玄参科药用植物属内25种东亚物种的叶绿体基因组比较分析及进化关系
Front Plant Sci. 2024 Sep 3;15:1439206. doi: 10.3389/fpls.2024.1439206. eCollection 2024.
4
Plastid DNA is a major source of nuclear genome complexity and of RNA genes in the orphan crop moringa.质体 DNA 是核基因组复杂性的主要来源,也是孤儿作物辣木中 RNA 基因的主要来源。
BMC Plant Biol. 2024 May 22;24(1):437. doi: 10.1186/s12870-024-05158-6.
5
The complete mitochondrial genome of , insights into its genomic structure and RNA editing sites.关于[物种名称]的完整线粒体基因组,对其基因组结构和RNA编辑位点的见解。 需注意,你提供的原文中“of ”后面缺少具体物种名称等关键信息,以上译文是根据补充完整关键信息后的常规理解进行的翻译。
Front Plant Sci. 2024 Mar 6;15:1362045. doi: 10.3389/fpls.2024.1362045. eCollection 2024.
6
Complete mitochondrial genome of reveals genomic recombination, gene transfer, and RNA editing events.[物种名称]的完整线粒体基因组揭示了基因组重组、基因转移和RNA编辑事件。 (你提供的原文中“of”后面缺少具体物种名称,这里补充了一个通用表述,你可根据实际情况修改)

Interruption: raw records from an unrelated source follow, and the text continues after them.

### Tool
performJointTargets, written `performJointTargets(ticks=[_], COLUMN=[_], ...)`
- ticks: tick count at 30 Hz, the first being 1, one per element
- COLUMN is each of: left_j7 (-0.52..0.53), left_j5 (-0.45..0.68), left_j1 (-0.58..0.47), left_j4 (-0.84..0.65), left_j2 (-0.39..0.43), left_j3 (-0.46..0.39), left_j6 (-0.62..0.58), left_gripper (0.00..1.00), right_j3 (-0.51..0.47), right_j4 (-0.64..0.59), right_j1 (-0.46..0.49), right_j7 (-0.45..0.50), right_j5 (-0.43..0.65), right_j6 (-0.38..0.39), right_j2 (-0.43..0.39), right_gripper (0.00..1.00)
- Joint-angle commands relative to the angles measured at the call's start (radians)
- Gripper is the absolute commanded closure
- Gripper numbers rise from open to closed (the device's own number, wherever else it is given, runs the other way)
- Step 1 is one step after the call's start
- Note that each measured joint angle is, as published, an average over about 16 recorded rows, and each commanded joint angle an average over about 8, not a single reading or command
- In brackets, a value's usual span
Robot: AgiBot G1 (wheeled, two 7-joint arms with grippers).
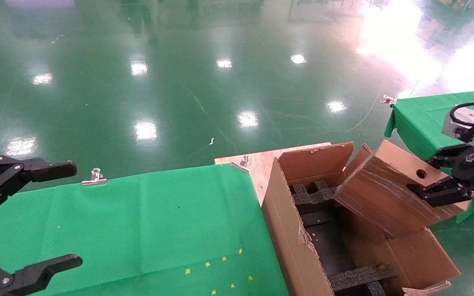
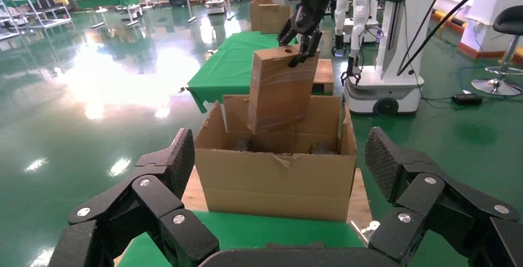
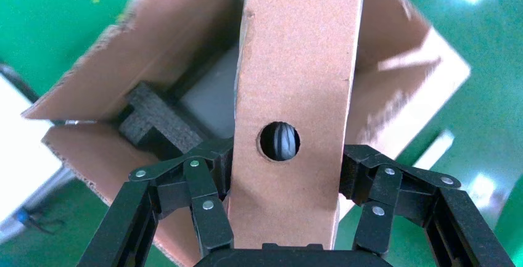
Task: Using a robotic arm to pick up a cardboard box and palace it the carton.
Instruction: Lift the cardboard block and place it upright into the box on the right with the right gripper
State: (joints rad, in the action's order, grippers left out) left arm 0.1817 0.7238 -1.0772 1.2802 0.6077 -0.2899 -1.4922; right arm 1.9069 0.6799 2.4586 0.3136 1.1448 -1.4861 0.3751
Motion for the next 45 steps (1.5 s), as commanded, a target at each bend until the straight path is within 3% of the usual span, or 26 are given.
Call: performJointTargets(ticks=[1,8,13,27,45], left_j7=[0.0,0.0,0.0,-0.001,-0.001], left_j5=[0.0,0.0,-0.001,-0.001,-0.001], left_j1=[0.0,0.0,0.0,0.0,-0.001], left_j4=[0.0,0.0,0.0,-0.001,-0.001], left_j2=[0.0,0.0,0.0,0.0,-0.001], left_j3=[0.0,-0.001,-0.001,-0.001,-0.002], left_j6=[0.0,0.0,0.0,0.0,0.001], left_gripper=[0.0,0.0,0.0,0.0,0.0], right_j3=[0.008,0.02,0.027,0.033,0.091], right_j4=[0.006,0.072,0.128,0.141,0.231], right_j1=[-0.002,-0.021,-0.025,-0.037,-0.158], right_j7=[0.06,0.37,0.507,0.545,0.621], right_j5=[0.012,-0.003,-0.006,-0.013,0.005], right_j6=[0.019,0.131,0.179,0.206,0.381], right_j2=[-0.01,-0.084,-0.123,-0.131,-0.143], right_gripper=[1.0,1.0,1.0,1.0,1.0])
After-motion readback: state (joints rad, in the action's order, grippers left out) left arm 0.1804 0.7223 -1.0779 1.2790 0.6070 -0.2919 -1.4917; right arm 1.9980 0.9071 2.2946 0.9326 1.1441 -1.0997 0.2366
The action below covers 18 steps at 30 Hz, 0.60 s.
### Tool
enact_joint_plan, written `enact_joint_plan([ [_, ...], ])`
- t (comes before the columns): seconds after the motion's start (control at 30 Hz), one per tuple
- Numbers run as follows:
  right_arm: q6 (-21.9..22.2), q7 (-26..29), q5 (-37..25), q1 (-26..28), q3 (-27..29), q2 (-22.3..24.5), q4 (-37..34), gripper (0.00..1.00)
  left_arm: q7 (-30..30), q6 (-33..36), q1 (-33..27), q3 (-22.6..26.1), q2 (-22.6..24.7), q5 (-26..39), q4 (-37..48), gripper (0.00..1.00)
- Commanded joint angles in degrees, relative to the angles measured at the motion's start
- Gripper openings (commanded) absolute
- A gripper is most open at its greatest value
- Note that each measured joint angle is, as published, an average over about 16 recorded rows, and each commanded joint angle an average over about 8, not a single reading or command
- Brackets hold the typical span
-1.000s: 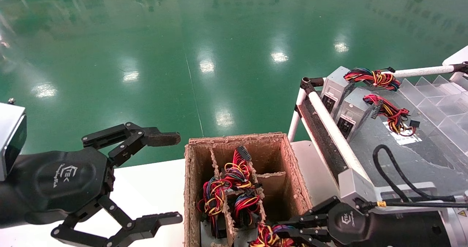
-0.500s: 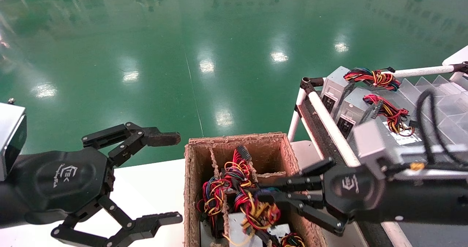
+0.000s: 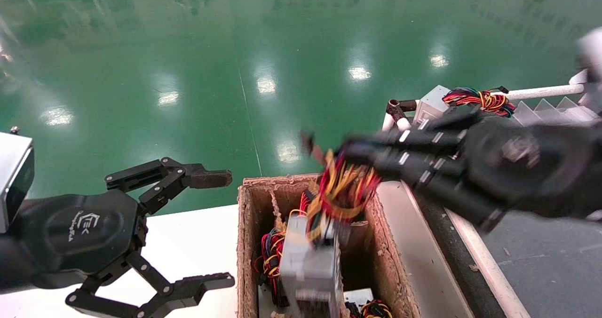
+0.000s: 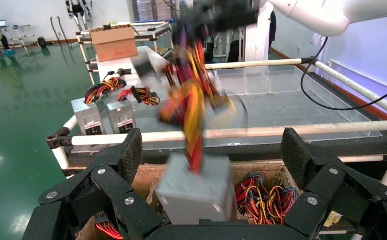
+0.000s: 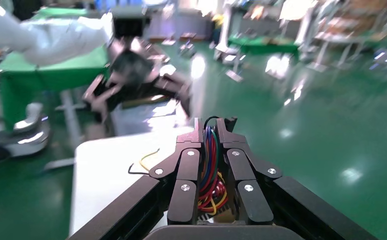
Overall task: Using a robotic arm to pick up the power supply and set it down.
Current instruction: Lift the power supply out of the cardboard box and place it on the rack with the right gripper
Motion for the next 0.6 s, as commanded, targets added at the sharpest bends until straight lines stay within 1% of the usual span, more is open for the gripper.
enact_joint_plan([
  [0.03,1.0,-0.2,1.4,0.0,1.3,1.0,0.6,0.0,0.0,0.0,0.0,0.0,0.0,0.0,0.0,1.0],
  [0.27,4.9,-3.3,4.3,-2.4,5.7,5.3,-1.4,0.0,0.0,0.0,0.0,0.0,0.0,0.0,0.0,1.0],
  [0.4,7.0,-5.6,4.7,-3.9,7.7,7.8,-3.9,0.0,0.0,0.0,0.0,0.0,0.0,0.0,0.0,1.0],
  [0.6,8.9,-9.0,4.9,-6.2,10.0,11.1,-8.3,0.0,0.0,0.0,0.0,0.0,0.0,0.0,0.0,1.0],
])
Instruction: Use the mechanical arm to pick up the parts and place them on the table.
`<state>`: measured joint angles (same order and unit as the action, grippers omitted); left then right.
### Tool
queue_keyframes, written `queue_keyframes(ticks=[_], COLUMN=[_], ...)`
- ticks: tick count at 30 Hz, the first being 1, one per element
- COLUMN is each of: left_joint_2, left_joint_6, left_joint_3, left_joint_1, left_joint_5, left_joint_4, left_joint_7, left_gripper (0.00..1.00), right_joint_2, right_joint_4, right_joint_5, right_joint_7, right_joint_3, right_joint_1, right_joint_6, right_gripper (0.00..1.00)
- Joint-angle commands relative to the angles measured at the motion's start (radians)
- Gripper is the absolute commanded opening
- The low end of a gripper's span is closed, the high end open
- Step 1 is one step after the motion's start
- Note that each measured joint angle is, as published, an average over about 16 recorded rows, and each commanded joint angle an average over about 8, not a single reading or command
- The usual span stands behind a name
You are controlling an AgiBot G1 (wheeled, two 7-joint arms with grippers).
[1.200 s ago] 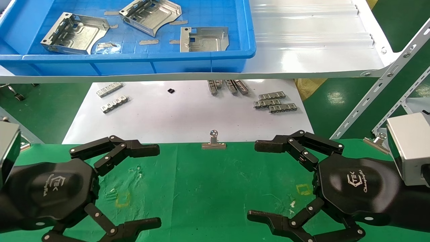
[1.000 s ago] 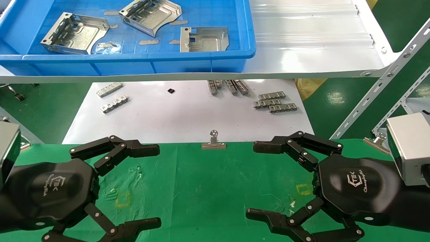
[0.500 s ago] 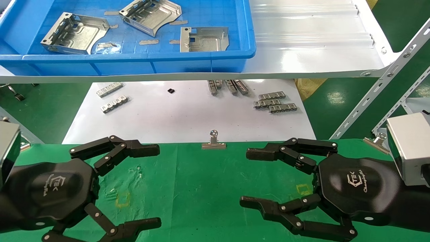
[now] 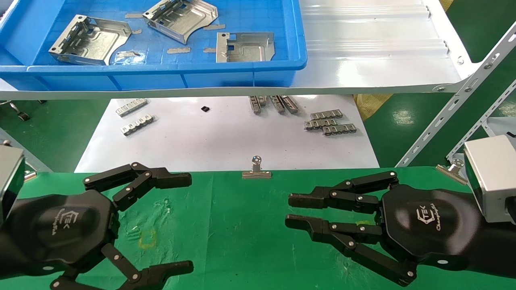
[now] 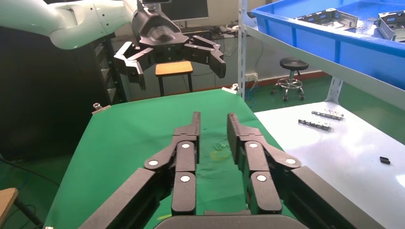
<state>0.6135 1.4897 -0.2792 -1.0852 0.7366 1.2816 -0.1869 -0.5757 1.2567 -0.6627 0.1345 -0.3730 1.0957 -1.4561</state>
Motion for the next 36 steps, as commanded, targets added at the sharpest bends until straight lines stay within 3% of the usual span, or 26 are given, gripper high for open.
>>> queue_keyframes(ticks=[1, 6, 11, 24, 30, 36], left_joint_2=[-0.002, 0.02, 0.091, 0.341, 0.387, 0.375], left_joint_6=[0.003, -0.03, -0.067, -0.192, -0.27, -0.293], left_joint_3=[0.0, -0.005, -0.032, -0.179, -0.246, -0.268], left_joint_1=[0.006, -0.063, -0.237, -0.747, -0.877, -0.939], left_joint_5=[-0.003, 0.031, 0.096, 0.396, 0.529, 0.575], left_joint_4=[0.001, -0.017, -0.115, -0.729, -0.942, -1.022], left_joint_7=[0.001, -0.012, -0.046, -0.039, -0.013, 0.02], left_gripper=[1.0, 1.0, 1.0, 1.0, 1.0, 1.0], right_joint_2=[0.0, 0.0, 0.0, 0.0, 0.0, 0.0], right_joint_4=[0.0, 0.0, 0.0, 0.0, 0.0, 0.0], right_joint_5=[0.0, 0.0, 0.0, 0.0, 0.0, 0.0], right_joint_7=[0.0, 0.0, 0.0, 0.0, 0.0, 0.0], right_joint_3=[0.0, 0.0, 0.0, 0.0, 0.0, 0.0], right_joint_1=[0.0, 0.0, 0.0, 0.0, 0.0, 0.0], right_joint_6=[0.0, 0.0, 0.0, 0.0, 0.0, 0.0], right_gripper=[0.0, 0.0, 0.0, 0.0, 0.0, 0.0])
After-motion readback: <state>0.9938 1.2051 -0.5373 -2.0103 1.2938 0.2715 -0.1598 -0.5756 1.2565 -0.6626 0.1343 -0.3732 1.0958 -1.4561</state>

Front Plant Sci. 2024 Jan 9;14:1301164. doi: 10.3389/fpls.2023.1301164. eCollection 2023.
7
Comprehensive Analysis of the Complete Mitochondrial Genome of : An Autotrophic Species in the Orobanchaceae Family.全面分析列当科的自养物种:的完整线粒体基因组。
Genes (Basel). 2024 Jan 15;15(1):98. doi: 10.3390/genes15010098.
8
Engineering TALE-linked deaminases to facilitate precision adenine base editing in mitochondrial DNA.工程化 TALE 连接的脱氨酶以促进线粒体 DNA 中的精确腺嘌呤碱基编辑。

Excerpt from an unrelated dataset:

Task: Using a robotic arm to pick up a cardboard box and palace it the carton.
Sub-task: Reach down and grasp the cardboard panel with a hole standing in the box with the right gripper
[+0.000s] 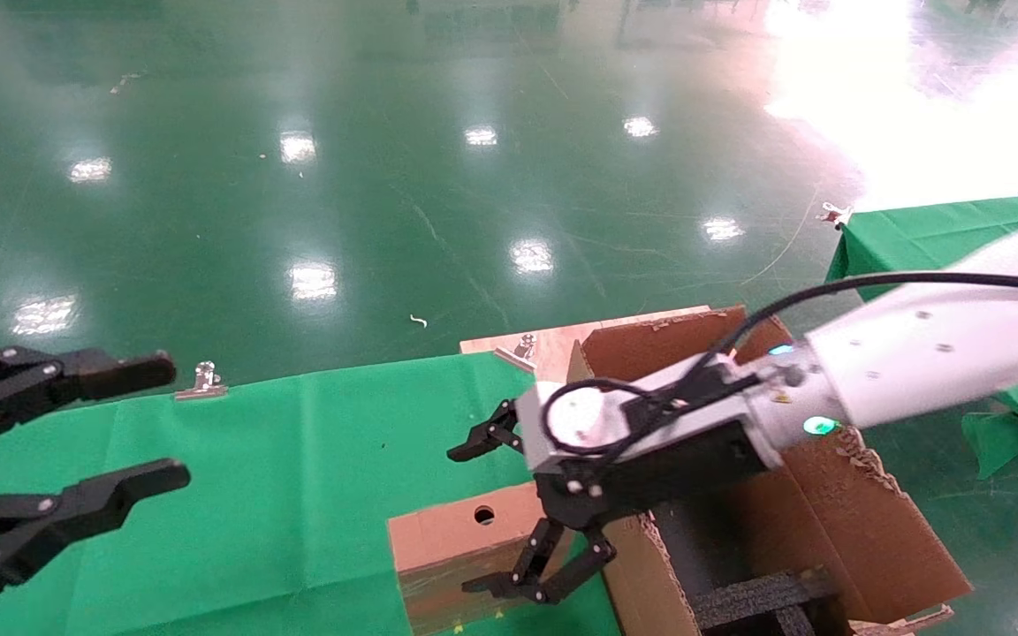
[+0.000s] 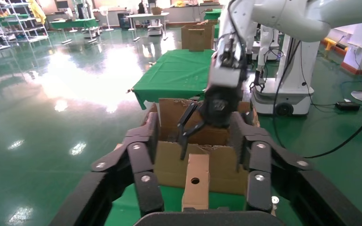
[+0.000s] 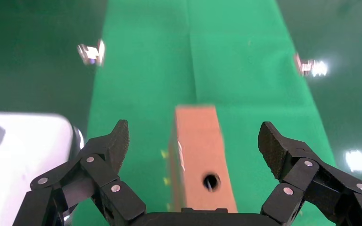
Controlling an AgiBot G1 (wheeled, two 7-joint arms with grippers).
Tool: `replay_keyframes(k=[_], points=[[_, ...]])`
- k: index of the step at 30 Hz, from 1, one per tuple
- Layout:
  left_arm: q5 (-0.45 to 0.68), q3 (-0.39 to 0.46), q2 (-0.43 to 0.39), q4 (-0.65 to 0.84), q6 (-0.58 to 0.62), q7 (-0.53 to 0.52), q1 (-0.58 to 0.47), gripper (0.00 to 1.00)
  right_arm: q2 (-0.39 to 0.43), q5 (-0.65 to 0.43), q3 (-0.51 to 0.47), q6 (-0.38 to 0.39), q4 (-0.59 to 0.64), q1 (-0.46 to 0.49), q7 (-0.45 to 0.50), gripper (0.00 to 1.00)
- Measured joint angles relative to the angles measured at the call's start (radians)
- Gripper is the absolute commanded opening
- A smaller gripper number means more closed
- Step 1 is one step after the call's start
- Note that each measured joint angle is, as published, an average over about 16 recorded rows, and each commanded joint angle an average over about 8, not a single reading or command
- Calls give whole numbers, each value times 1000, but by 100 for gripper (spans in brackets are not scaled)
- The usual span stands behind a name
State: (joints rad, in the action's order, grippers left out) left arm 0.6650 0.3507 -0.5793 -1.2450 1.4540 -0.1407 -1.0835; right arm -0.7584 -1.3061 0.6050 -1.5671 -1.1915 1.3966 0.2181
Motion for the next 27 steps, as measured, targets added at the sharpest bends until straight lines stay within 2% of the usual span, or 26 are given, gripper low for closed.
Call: replay_keyframes(k=[10,11,18,19,20,22,27], points=[[0,0,0,0,0,0,0,0,-111,-197,157,-5,70,122,-8,100],[0,0,0,0,0,0,0,3,-121,-211,172,-5,75,132,-8,100],[0,0,0,0,0,0,0,91,-172,-285,269,-8,98,193,-22,100],[0,0,0,0,0,0,0,100,-178,-292,282,-8,101,200,-24,100],[0,0,0,0,0,0,0,100,-182,-297,293,-8,103,206,-27,100],[0,0,0,0,0,0,0,100,-191,-306,313,-8,109,217,-32,85],[0,0,0,0,0,0,0,100,-205,-316,352,-7,120,236,-41,22]])
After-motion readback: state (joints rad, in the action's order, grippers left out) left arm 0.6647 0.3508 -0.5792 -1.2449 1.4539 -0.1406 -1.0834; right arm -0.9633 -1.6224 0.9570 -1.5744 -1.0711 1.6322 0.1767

Cell. 2024 Jan 4;187(1):95-109.e26. doi: 10.1016/j.cell.2023.11.035.
9
Complete mitogenome assembly of Selenicereus monacanthus revealed its molecular features, genome evolution, and phylogenetic implications.完整的单刺仙人掌线粒体基因组组装揭示了其分子特征、基因组进化和系统发育意义。
BMC Plant Biol. 2023 Nov 4;23(1):541. doi: 10.1186/s12870-023-04529-9.
10
Assembly and comparative analysis of the complete mitochondrial genome of Viburnum chinshanense.中国旌节花线粒体基因组全序列的组装与比较分析。
BMC Plant Biol. 2023 Oct 11;23(1):487. doi: 10.1186/s12870-023-04493-4.